The Brandywine Valley National Scenic Byway is located in New Castle County, Delaware in the Brandywine valley. The route of the byway is along DE 52 from Wilmington north to the Pennsylvania border, and DE 100 from its intersection with DE 52, north to the Pennsylvania border. The byway is also a part of the National Scenic Byways program.

The byway passes by several tourist destinations, including Rodney Square, Hotel du Pont, the Goodstay House, the Gibraltar Mansion, the Delaware Museum of Natural History, Winterthur Museum and Country Estate, and Centreville Village on DE 52 and Montchanin Village, Brandywine Creek State Park, and First State National Historical Park on DE 100. Also near the byway in the Wilmington area is the Delaware Art Museum, Delaware History Museum, Hagley Museum and Library, and Nemours Mansion and Gardens with the Brandywine River Museum and Longwood Gardens farther north in Pennsylvania.

The Brandywine Valley Byway was designated a Delaware Scenic and Historic Highway on June 25, 2002 and a National Scenic Byway on September 22, 2005.

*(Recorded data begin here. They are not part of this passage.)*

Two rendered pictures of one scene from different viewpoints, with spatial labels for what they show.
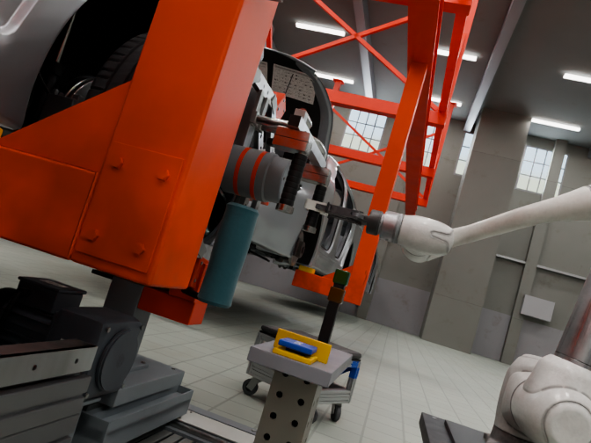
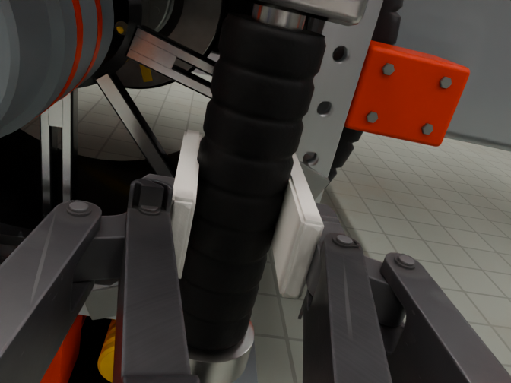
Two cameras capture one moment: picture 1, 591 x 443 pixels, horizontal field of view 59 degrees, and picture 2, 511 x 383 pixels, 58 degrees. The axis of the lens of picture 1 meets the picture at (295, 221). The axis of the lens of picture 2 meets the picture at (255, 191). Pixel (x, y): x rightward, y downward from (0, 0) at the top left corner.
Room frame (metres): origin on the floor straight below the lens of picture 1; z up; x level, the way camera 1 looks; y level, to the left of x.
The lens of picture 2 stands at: (1.55, -0.20, 0.90)
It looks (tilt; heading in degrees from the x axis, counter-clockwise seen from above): 23 degrees down; 67
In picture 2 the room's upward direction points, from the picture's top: 14 degrees clockwise
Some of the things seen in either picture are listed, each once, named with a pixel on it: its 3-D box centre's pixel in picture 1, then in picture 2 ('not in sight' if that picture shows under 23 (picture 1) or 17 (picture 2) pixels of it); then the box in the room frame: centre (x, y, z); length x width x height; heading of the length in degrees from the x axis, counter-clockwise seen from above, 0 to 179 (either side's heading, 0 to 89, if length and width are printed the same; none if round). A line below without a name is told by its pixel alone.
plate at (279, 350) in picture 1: (295, 354); not in sight; (1.09, -0.08, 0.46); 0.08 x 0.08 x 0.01; 76
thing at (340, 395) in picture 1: (302, 373); not in sight; (2.61, -0.25, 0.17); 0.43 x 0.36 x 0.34; 52
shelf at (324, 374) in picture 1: (307, 356); not in sight; (1.25, -0.12, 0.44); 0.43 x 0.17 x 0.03; 166
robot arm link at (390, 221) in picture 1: (390, 226); not in sight; (1.55, -0.27, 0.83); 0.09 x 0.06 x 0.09; 166
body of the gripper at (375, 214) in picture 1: (366, 220); not in sight; (1.57, -0.20, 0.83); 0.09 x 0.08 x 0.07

===Delaware Bayshore Byway===

The Delaware Bayshore Byway (formerly Route 9 Coastal Heritage Byway) runs along the Delaware Bay and Delaware River from Lewes north to New Castle, with the southern portion consisting of several roads providing access to the Delaware Bay and the northern portion following DE 9; the byway also has a spur to Odessa. The byway provides access to several natural and historical sites and towns along the Delaware Bay and inland rivers, including Milton, the Prime Hook National Wildlife Refuge, Slaughter Beach, Milford, South Bowers, Bowers Beach, the John Dickinson Plantation and First State Heritage Park in Dover, the Bombay Hook National Wildlife Refuge, Port Penn Interpretive Center, Fort Delaware State Park, and the New Castle Historic District. The byway is also a part of the National Scenic Byways program.

The Delaware State Highway Department recommended that DE 9 along the Delaware Bay and Delaware River be designated a scenic highway as far back as 1965. In 2007, the Route 9 Coastal Heritage Byway was nominated and designated as a Delaware Scenic and Historic Highway. By 2017, the byway was extended south from the Dover area to Lewes. On January 19, 2021, the Delaware Bayshore Byway was designated a National Scenic Byway. A ceremony unveiling the National Scenic Byway designation was held on April 22, 2021, with Governor John Carney, DelDOT secretary Nicole Majeski, and other officials in attendance.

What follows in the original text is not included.